Saved entries:
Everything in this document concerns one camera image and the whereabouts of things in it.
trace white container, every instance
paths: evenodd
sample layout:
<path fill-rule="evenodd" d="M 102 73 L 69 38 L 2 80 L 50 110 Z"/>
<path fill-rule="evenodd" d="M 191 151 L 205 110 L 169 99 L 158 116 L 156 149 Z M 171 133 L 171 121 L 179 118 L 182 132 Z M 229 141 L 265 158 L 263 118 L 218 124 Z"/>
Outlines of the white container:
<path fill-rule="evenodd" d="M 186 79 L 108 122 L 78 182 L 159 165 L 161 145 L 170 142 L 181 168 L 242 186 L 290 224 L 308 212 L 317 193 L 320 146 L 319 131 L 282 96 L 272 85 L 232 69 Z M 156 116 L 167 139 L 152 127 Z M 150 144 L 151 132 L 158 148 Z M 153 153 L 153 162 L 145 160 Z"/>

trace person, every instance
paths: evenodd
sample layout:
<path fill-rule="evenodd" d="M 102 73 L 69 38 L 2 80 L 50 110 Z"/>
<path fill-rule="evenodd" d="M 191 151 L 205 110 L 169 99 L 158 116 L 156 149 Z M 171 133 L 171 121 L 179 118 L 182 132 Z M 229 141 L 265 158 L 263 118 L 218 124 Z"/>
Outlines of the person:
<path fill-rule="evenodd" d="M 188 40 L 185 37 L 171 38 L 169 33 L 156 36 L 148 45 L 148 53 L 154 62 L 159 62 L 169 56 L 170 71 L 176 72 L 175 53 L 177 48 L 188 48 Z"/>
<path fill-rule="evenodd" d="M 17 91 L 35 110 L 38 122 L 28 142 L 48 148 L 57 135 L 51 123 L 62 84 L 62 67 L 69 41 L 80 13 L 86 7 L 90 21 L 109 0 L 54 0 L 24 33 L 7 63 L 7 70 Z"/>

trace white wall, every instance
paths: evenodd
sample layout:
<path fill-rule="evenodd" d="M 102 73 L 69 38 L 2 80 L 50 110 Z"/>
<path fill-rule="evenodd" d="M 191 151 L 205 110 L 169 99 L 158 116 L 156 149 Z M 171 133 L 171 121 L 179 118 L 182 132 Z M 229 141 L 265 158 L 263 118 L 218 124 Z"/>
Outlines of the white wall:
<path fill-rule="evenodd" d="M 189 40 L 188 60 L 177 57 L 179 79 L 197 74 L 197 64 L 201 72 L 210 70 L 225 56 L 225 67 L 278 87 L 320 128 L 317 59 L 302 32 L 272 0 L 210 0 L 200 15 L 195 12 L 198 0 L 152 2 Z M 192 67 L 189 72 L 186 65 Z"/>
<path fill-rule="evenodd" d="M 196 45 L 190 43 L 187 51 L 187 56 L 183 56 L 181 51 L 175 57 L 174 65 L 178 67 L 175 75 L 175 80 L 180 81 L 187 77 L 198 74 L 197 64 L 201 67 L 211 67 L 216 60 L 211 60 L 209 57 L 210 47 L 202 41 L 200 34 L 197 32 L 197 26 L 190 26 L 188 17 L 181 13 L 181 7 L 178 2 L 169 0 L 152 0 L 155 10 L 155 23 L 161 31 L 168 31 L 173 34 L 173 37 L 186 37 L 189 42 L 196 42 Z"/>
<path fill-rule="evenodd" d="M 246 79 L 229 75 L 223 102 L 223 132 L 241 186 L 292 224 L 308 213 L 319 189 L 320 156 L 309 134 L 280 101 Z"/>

§ **Task statement**
Restate the records word for word, leaving nothing out.

§ **Solution for this task**
Everything in this document concerns one camera image and the whereabouts of things in it.
trace white container, every instance
paths: evenodd
sample layout:
<path fill-rule="evenodd" d="M 102 73 L 69 38 L 2 80 L 50 110 Z"/>
<path fill-rule="evenodd" d="M 191 151 L 205 110 L 169 99 L 158 116 L 156 149 Z M 171 133 L 171 121 L 179 118 L 182 132 Z M 229 141 L 265 158 L 263 118 L 218 124 Z"/>
Outlines of the white container:
<path fill-rule="evenodd" d="M 186 79 L 108 122 L 78 182 L 159 165 L 161 145 L 170 142 L 181 168 L 242 186 L 290 224 L 308 212 L 317 193 L 320 146 L 319 131 L 282 96 L 272 85 L 232 69 Z M 156 116 L 167 139 L 152 127 Z M 150 144 L 151 132 L 158 148 Z M 153 153 L 153 162 L 145 160 Z"/>

trace person, every instance
paths: evenodd
sample layout:
<path fill-rule="evenodd" d="M 102 73 L 69 38 L 2 80 L 50 110 Z"/>
<path fill-rule="evenodd" d="M 191 151 L 205 110 L 169 99 L 158 116 L 156 149 Z M 171 133 L 171 121 L 179 118 L 182 132 Z M 229 141 L 265 158 L 263 118 L 218 124 Z"/>
Outlines of the person:
<path fill-rule="evenodd" d="M 188 40 L 185 37 L 171 38 L 169 33 L 156 36 L 148 45 L 148 53 L 154 62 L 159 62 L 169 56 L 170 71 L 176 72 L 175 53 L 177 48 L 188 48 Z"/>
<path fill-rule="evenodd" d="M 17 91 L 35 110 L 38 122 L 28 142 L 48 148 L 57 135 L 51 123 L 62 84 L 62 67 L 69 41 L 80 13 L 86 7 L 90 21 L 109 0 L 54 0 L 24 33 L 7 63 L 7 70 Z"/>

trace white wall, every instance
paths: evenodd
sample layout:
<path fill-rule="evenodd" d="M 102 73 L 69 38 L 2 80 L 50 110 Z"/>
<path fill-rule="evenodd" d="M 191 151 L 205 110 L 169 99 L 158 116 L 156 149 Z M 171 133 L 171 121 L 179 118 L 182 132 Z M 229 141 L 265 158 L 263 118 L 218 124 Z"/>
Outlines of the white wall:
<path fill-rule="evenodd" d="M 189 40 L 188 60 L 177 57 L 179 79 L 197 74 L 197 64 L 201 72 L 210 70 L 225 56 L 225 67 L 278 87 L 320 128 L 317 59 L 302 32 L 272 0 L 210 0 L 200 15 L 195 12 L 198 0 L 152 2 Z M 192 67 L 189 72 L 186 65 Z"/>
<path fill-rule="evenodd" d="M 196 45 L 190 43 L 187 51 L 187 56 L 183 56 L 181 51 L 175 57 L 174 65 L 178 67 L 175 75 L 175 80 L 180 81 L 187 77 L 198 74 L 197 64 L 201 67 L 211 67 L 216 60 L 211 60 L 209 57 L 210 47 L 202 41 L 200 34 L 197 32 L 197 26 L 190 26 L 188 17 L 181 13 L 181 7 L 178 2 L 169 0 L 152 0 L 155 10 L 155 23 L 161 31 L 168 31 L 173 34 L 173 37 L 186 37 L 189 42 L 196 42 Z"/>
<path fill-rule="evenodd" d="M 246 79 L 229 75 L 223 102 L 223 132 L 241 186 L 292 224 L 308 213 L 319 189 L 320 156 L 309 134 L 280 101 Z"/>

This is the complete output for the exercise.